++++ EXCERPTED RECORDS
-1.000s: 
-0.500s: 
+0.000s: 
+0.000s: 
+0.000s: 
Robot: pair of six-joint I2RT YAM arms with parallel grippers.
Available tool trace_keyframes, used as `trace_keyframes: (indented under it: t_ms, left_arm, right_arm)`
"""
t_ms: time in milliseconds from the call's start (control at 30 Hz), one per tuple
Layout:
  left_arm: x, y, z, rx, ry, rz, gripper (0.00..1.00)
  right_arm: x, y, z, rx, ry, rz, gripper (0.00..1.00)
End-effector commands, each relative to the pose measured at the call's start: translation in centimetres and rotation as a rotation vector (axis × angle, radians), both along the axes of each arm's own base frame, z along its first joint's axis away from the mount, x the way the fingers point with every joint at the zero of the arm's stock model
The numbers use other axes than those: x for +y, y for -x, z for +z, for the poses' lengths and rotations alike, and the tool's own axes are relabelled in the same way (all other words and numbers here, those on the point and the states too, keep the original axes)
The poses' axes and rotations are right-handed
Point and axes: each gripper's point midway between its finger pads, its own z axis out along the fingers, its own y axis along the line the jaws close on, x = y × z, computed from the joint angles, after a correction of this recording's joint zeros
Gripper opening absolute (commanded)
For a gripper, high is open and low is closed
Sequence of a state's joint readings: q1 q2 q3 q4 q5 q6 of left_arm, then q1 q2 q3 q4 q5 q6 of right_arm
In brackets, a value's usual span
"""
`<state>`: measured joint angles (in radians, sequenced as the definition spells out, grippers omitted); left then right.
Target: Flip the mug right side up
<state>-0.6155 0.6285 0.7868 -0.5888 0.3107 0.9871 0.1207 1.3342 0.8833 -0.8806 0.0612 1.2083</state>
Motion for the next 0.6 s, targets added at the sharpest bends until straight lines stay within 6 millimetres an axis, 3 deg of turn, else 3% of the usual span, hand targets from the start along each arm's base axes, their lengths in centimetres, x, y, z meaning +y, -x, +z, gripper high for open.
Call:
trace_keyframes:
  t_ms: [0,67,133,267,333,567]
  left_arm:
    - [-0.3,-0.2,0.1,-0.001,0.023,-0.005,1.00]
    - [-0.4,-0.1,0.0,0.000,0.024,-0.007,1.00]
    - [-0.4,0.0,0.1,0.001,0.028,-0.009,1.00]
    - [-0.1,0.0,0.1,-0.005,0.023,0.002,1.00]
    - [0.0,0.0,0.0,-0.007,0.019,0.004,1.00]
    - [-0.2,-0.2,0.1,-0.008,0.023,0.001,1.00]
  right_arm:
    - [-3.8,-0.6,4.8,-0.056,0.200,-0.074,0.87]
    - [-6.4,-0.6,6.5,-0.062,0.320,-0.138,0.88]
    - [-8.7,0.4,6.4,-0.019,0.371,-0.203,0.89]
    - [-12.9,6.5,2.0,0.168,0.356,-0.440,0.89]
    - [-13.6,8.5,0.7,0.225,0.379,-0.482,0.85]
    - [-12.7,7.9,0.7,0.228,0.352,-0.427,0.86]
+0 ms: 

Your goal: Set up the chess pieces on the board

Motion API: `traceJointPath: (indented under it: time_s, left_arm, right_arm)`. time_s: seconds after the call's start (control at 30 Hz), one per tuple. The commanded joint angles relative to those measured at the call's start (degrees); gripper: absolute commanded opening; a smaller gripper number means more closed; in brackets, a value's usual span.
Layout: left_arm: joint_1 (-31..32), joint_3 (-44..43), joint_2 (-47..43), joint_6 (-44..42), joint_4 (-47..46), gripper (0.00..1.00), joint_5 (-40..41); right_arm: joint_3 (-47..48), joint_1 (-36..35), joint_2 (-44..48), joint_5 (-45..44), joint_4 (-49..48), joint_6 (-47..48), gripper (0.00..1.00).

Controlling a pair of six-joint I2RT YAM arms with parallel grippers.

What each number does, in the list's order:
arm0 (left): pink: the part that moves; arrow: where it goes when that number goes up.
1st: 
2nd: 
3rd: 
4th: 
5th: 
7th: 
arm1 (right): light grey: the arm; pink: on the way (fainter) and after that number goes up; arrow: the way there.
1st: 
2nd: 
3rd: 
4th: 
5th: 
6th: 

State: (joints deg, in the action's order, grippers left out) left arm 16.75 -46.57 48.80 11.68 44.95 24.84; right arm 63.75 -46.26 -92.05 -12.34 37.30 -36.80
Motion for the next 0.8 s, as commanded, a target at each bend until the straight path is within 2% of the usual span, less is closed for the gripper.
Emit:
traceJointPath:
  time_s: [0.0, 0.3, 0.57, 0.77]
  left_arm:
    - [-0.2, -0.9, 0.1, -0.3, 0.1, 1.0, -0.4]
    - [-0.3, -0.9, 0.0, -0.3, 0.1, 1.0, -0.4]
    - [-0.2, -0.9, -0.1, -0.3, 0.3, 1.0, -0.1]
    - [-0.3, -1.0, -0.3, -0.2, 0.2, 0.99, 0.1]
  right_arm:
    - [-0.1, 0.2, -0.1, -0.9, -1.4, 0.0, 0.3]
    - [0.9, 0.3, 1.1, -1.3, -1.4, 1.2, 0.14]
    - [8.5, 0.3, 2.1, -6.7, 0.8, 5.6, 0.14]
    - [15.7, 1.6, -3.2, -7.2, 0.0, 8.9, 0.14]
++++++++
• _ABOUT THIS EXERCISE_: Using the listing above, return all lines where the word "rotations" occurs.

• _ANSWER TO THE EXERCISE_:
The numbers use other axes than those: x for +y, y for -x, z for +z, for the poses' lengths and rotations alike, and the tool's own axes are relabelled in the same way (all other words and numbers here, those on the point and the states too, keep the original axes)
The poses' axes and rotations are right-handed

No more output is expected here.